Your shoes will get soggy as you observe the plant, as the frogs observe you.
Look more closely—that’s no moss, it has flowers. You sure? Or is that just white sand sprinkled on the foliage? Really really small flowers, 1.5 mm across. What in the world pollinates those? If anyone knows, it is not apparent on the Internet. Botanist Francis Pennell, who studied the species and its relatives before I was born, took a stab at it: “The pollination of the minute white flowers is unknown; it may be by small Diptera, or possibly is largely by selfing.”
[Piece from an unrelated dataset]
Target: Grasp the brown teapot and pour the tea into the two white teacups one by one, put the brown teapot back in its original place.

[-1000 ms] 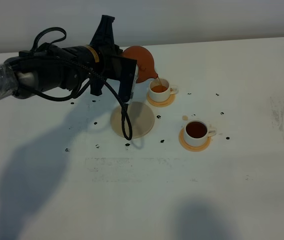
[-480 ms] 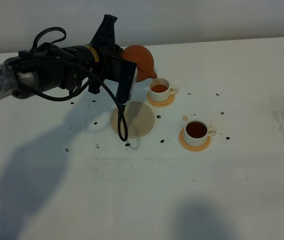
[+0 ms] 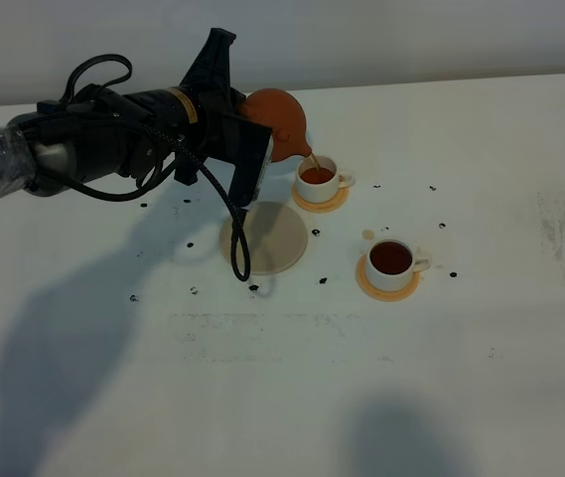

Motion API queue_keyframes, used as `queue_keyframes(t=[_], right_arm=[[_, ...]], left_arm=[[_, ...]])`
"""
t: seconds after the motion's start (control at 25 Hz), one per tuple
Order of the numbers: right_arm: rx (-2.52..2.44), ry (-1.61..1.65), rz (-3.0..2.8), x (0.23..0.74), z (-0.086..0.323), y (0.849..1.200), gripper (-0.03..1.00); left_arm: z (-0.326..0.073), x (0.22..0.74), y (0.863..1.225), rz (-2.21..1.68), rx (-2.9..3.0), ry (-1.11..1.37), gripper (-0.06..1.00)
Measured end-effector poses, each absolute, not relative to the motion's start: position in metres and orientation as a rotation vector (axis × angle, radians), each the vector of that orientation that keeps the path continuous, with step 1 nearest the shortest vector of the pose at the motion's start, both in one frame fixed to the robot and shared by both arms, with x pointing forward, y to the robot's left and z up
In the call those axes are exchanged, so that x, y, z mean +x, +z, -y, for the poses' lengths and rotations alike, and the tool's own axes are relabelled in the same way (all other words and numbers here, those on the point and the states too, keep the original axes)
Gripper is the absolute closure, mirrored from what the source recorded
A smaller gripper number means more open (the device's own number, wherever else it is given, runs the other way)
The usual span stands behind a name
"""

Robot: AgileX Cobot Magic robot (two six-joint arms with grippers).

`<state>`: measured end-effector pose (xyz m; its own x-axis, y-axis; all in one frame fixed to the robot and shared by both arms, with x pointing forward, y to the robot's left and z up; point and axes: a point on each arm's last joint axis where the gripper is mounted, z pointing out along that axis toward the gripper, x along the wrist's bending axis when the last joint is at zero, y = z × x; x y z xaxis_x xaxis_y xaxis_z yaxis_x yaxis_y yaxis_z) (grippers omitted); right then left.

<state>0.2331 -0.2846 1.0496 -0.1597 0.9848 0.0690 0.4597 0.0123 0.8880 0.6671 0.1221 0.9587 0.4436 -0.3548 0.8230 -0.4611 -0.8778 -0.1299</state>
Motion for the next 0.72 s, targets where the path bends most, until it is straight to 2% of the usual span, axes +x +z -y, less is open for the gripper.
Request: queue_keyframes(t=[0.72], right_arm=[[1.492,1.096,-1.680,0.2331,0.2846,1.0496,0.77]], left_arm=[[-0.1219,0.6673,0.9591,0.764,2.566,1.437,0.84]])
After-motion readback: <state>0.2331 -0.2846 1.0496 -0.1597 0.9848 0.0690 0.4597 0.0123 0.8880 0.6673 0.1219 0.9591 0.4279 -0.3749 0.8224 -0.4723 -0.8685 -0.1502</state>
Small Diptera? Diptera are more or less flies. It would take a mighty small Dipteran to service a flower the size of a grain of sand. Is that plausible? Actually yes, many small flies are pollinators, including so-called Hover Flies, aka Syrphid Flies. Little white flowers attract Syrphids, some species are minute, and the pollinator need not enter the flower, as the anthers and stigma protrude to greet any visitor probing or even walking on the surface of the leafy mat. Here is a Syrphid on a small Pokeweed flower CLICK Of course there exist additional potential pollinators: itsy bitsy bees, ants, thrips, mosquitoes, wasps, micropixies, or nobody. Nobody brings us to selfing.
By selfing, Pennell meant self-pollination inside the flower with no insect help. That makes sense in a species prone to colonize exposed mud and reproduce before the Good Lord’s willing and the creek does rise. (But then again, the species enjoys submersion, as elaborated below.) Partial self-pollination or a similar condition is reported, vaguely, in Micranthemum, including in the curious closely related Micranthemum micranthemoides from the mid-Atlantic states, where it may now be extinct. Guess we’ll never know about that species’s repro-habits, unless it turns up around New Jersey or if long-buried seeds, if it made seeds, sprout from disturbed mud.
You might not think Micranthemum micranthemoides is a goner if you have an aquarium. Plants sold as “Micranthemum micranthemoides” are in the aquarium trade. The identity of that plant is almost certainly in error, the fishtank species being in fact M. glomeratum. I put some in my own aquarium, where so far it is happy.
In short, I don’t know how Mantatee Mudflower reproduces; it is an inviting topic of study, especially given the unusual size of the flowers. You can be sure this mud-bank species gets around plenty as stem pieces break off and float away or tangle on birds, gators, turtles, and other swimmers. Maybe even manatees. Oh one more thing, the name is not exactly for the animal, rather, the species was discovered in Manatee, Florida.